California Lawmakers Call for Significant Funding for Cleaner Vehicles


Four California state senators are calling for significantly increased state funding to reduce emissions from trucks and buses.

On Aug. 29, Sens. Nancy Skinner, D-Berkeley; Dr. Richard Pan, D-Sacramento; and Bob Wieckowski, D-Fremont, joined Sen. Ricardo Lara, D-Bell Gardens, at Clean Truck and Bus Day, co-organized by Lara and CALSTART.

The lawmakers spoke in front of nine clean energy trucks and buses on the Capitol East Lawn in Sacramento. The vehicles included a new all-electric school bus from the Twin Rivers Unified School District – one of 29 zero-emission school buses in the Sacramento area funded through the cap and trade program.

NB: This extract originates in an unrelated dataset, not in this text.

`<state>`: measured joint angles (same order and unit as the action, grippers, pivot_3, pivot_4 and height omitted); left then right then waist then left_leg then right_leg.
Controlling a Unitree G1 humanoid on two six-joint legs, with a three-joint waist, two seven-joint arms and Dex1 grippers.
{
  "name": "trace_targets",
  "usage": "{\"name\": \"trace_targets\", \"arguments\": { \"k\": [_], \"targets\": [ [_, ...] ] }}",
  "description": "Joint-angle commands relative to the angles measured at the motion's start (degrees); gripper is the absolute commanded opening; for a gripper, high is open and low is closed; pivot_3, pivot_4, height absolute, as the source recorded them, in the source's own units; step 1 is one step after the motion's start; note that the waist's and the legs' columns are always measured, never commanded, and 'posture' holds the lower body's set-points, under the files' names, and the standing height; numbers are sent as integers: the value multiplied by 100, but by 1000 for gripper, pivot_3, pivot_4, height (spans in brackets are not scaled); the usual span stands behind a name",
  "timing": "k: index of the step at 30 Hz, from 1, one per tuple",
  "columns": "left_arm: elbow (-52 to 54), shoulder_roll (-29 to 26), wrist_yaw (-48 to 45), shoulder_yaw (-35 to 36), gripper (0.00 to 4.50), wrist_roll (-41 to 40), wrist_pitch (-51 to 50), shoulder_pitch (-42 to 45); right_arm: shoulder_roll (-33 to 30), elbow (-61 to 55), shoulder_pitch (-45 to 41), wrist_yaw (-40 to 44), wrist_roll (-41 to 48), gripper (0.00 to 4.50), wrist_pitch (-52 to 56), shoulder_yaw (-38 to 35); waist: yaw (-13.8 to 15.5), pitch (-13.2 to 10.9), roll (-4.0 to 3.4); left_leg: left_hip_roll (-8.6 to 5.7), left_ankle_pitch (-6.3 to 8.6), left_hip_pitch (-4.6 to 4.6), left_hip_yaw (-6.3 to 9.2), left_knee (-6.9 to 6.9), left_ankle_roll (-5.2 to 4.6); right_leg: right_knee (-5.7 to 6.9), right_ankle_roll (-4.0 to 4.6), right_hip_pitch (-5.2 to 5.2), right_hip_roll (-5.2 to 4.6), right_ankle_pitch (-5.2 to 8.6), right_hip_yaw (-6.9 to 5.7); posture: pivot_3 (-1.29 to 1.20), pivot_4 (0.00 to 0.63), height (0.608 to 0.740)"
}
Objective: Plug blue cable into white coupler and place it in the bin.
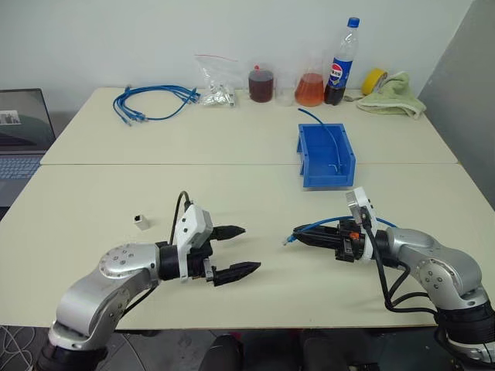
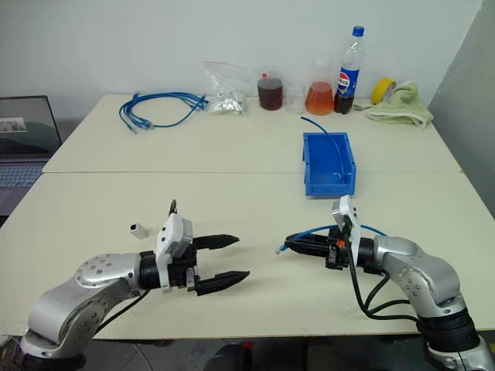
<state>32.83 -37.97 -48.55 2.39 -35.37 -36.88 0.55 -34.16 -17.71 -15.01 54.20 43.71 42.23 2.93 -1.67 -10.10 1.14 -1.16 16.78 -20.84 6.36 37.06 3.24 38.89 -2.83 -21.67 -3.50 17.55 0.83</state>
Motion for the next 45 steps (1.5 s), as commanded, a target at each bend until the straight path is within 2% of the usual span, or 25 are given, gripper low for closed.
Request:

Specifically, the legislators are calling for nearly $1 billion in cap and trade funding and other revenues to be invested in the retrofit and/or replacement of diesel-fueled vehicles through programs such as the California Clean Truck and Bus Program, the Hybrid and Zero-Emission Truck and Bus Voucher Incentive Program, and the Carl Moyer Air Quality Standards Attainment Program.

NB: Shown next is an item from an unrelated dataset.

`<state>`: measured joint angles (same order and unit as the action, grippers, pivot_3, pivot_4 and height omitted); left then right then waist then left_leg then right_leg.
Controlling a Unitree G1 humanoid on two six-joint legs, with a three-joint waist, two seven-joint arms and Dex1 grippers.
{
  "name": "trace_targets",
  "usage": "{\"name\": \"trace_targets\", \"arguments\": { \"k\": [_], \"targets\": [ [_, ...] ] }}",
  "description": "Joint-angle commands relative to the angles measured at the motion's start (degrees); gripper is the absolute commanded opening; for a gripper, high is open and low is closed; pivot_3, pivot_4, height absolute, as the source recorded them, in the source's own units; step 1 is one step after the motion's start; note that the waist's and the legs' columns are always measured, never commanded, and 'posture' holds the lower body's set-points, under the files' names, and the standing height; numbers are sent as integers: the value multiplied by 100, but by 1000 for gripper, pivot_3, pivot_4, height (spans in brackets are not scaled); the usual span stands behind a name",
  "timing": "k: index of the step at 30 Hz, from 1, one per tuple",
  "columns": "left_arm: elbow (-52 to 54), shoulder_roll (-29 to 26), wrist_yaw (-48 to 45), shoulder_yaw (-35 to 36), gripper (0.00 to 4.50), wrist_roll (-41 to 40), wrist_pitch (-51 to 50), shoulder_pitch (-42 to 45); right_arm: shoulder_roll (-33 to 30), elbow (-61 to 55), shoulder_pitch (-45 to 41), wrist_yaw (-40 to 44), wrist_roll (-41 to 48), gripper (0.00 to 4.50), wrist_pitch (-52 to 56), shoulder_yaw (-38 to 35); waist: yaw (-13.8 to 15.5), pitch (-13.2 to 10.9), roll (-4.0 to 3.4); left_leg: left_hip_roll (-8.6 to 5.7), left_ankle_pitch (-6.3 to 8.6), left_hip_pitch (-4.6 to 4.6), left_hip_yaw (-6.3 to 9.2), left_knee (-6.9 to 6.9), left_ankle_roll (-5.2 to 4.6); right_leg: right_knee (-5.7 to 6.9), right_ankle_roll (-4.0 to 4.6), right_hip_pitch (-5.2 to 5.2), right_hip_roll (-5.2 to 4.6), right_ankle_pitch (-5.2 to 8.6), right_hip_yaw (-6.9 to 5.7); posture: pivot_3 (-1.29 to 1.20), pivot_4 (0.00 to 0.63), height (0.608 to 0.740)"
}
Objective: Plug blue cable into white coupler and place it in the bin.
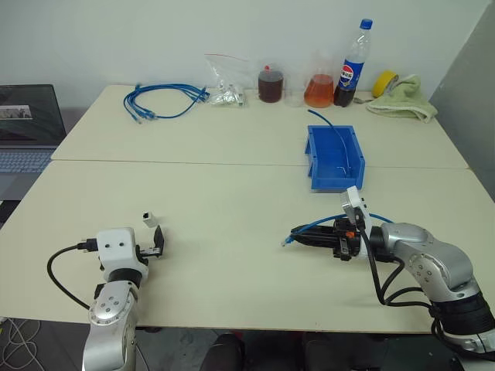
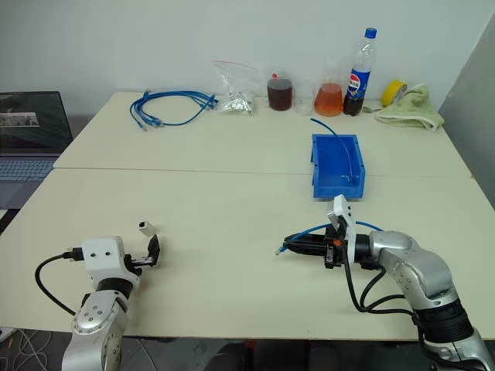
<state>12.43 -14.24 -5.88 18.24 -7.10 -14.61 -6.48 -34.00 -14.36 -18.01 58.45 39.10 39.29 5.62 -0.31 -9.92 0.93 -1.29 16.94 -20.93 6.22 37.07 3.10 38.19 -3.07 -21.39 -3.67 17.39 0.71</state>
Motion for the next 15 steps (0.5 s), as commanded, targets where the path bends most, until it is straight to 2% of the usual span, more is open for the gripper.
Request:
{"name": "trace_targets", "arguments": {
  "k": [1, 9, 15],
  "targets": [
    [-46, -111, -129, -3, 4500, -89, 19, 174, -1, -201, 1, -28, 83, 36, 8, -140, 0, 0, 0, 0, -3, 0, 1, 0, 5, -1, 0, 0, 0, 0, 1, 0, 150, 740],
    [-243, -71, -111, -46, 4500, -117, -9, 444, -5, -224, 4, -53, 101, 36, 42, -158, 2, 0, 0, 0, -3, 0, 3, 0, 5, -1, 0, -1, -1, 0, 3, 0, 150, 740],
    [-548, -110, -54, 19, 3356, -107, 37, 709, -3, -229, -12, -101, 120, 35, 73, -163, 2, 0, 0, 0, -4, 0, 2, 1, 7, 0, 0, -1, -1, -1, 4, 0, 150, 740]
  ]
}}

“Diesel trucks and buses are just three percent of vehicles on the road in California, but they produce 23 percent of greenhouse-gas emissions from transportation and the majority of air pollution,” said Lara. “We need to dump dirty diesel trucks and buses for the health of children and the health of our planet, and the state of California should invest in helping small operators like the Long Beach port truckers and school districts to make the shift to clean fuels.”

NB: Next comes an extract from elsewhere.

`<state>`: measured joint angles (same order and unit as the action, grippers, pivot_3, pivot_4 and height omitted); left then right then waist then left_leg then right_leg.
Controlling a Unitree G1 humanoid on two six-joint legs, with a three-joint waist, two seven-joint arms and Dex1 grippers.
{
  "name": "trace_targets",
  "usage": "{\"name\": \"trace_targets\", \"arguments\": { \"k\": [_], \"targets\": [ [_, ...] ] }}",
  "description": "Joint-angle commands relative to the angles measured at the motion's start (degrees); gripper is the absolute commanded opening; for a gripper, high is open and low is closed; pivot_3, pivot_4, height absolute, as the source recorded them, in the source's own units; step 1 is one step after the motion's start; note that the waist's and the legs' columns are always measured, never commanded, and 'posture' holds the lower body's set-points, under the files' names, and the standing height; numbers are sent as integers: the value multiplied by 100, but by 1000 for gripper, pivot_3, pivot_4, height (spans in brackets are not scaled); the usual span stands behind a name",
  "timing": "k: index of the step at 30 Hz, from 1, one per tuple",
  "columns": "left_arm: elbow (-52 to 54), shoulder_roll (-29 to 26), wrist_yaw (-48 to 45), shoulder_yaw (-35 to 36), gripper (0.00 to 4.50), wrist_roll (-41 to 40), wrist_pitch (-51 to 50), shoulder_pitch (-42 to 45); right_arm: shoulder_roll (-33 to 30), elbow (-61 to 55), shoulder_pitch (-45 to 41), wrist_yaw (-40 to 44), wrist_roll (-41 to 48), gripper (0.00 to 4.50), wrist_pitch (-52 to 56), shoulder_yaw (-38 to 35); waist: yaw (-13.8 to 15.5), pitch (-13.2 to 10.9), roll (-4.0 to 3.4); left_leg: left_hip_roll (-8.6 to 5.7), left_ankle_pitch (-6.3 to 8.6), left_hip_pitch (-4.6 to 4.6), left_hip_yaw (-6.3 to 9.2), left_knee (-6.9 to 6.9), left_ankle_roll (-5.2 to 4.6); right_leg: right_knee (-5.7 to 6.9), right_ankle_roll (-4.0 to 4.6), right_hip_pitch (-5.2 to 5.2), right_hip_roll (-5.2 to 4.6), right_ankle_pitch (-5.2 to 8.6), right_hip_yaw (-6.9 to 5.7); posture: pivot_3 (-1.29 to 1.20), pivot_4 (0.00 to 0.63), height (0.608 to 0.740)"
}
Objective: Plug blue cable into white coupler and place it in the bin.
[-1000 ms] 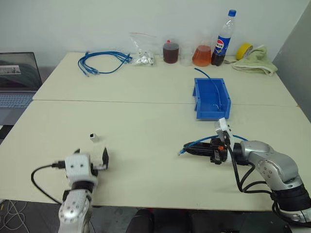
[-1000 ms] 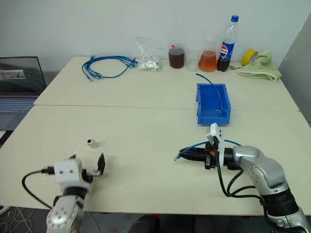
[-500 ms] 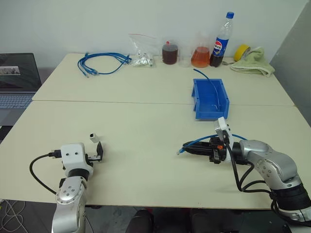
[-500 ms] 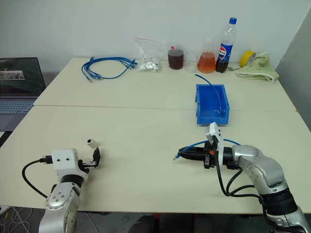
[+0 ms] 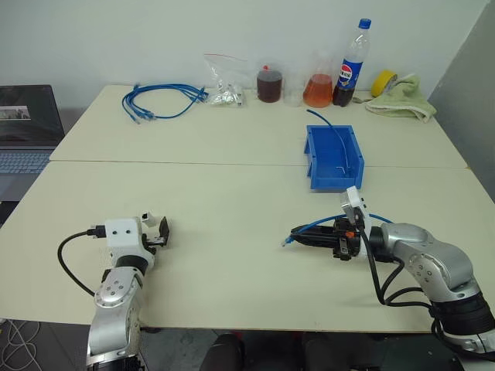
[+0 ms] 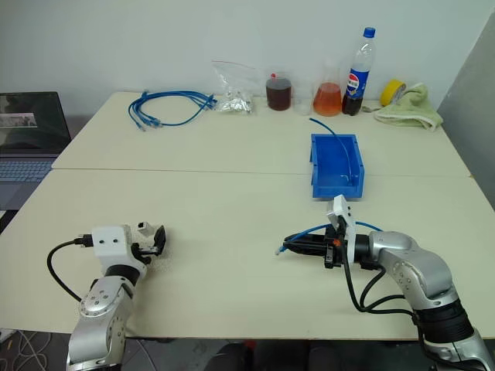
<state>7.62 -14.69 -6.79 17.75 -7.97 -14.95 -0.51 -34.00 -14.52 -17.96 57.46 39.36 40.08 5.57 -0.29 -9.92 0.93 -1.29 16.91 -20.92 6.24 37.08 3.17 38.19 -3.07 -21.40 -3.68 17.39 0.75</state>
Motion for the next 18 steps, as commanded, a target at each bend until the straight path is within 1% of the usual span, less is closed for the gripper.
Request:
{"name": "trace_targets", "arguments": {
  "k": [1, 6, 11, 12, 13, 18],
  "targets": [
    [-116, -70, 25, 72, 3089, -31, 70, 144, -2, -214, -19, -7, 96, 35, -3, -159, 0, 0, 0, 0, 0, 0, 0, 0, 0, 0, 0, 0, 0, 0, -1, 0, 150, 740],
    [-309, -81, 19, 119, 2084, -103, 40, 251, -8, -224, -21, -11, 100, 35, -5, -175, -3, 0, 0, 0, 0, 0, 1, 0, 1, 0, 0, -1, 0, 0, -1, 0, 150, 740],
    [-337, -99, 33, 110, 941, -101, 42, 262, -15, -237, -4, -19, 107, 35, -8, -197, -2, 0, 0, 0, -1, 0, 1, 0, 1, 0, 0, -1, 0, 0, 0, 0, 150, 740],
    [-339, -100, 32, 106, 652, -101, 39, 266, -15, -238, -2, -20, 108, 35, -7, -201, -2, 0, 0, 0, -1, 0, 0, 1, 1, 0, 0, -1, 0, 0, 1, 0, 150, 740],
    [-341, -101, 31, 104, 592, -100, 38, 269, -14, -240, -1, -20, 109, 35, -6, -203, -1, 0, 0, 0, -1, 0, 1, 0, 1, 0, 0, -1, 0, 0, 1, 0, 150, 740],
    [-365, -131, 15, 112, 593, -88, 57, 273, -4, -245, 12, -25, 92, 35, -10, -202, -1, 0, 0, 0, -1, 0, 1, 0, 1, 0, 0, -1, 0, 0, 0, 0, 150, 740]
  ]
}}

“As a pediatrician, I see children with asthma and other respiratory and cardiovascular diseases which are caused or exacerbated by exposure from pollutants in the air they breathe,” added Pan. “With the deployment of the largest fleet of electric buses in the country by Twin Rivers Unified School District in my Senate district, Twin Rivers students will be exposed to fewer pollutants riding to and from school, and we need to increase funding in this clean technology so all Californians will benefit.”

The California Legislature voted in July to reauthorize the state’s landmark cap and trade program under A.B.398, which will generate hundreds of millions of dollars for projects that reduce air pollution and greenhouse-gas emissions, the lawmakers say. The legislature must approve an expenditure plan, and mobile sources such as trucks and buses are a priority for cap and trade funds, they add.

CALSTART is voicing its strong support for the senators’ call to action.

“We are at a pivotal point where the technology is emerging, and we now have the chance to move toward a future where trucks and buses produce either zero or virtually zero emissions,” says Bill Van Amburg, CALSTART’s senior vice president. “In addition to improving public health, California policies are resulting in significant new job creation. Companies are moving to California to build trucks and buses because this is where the market is growing the fastest.”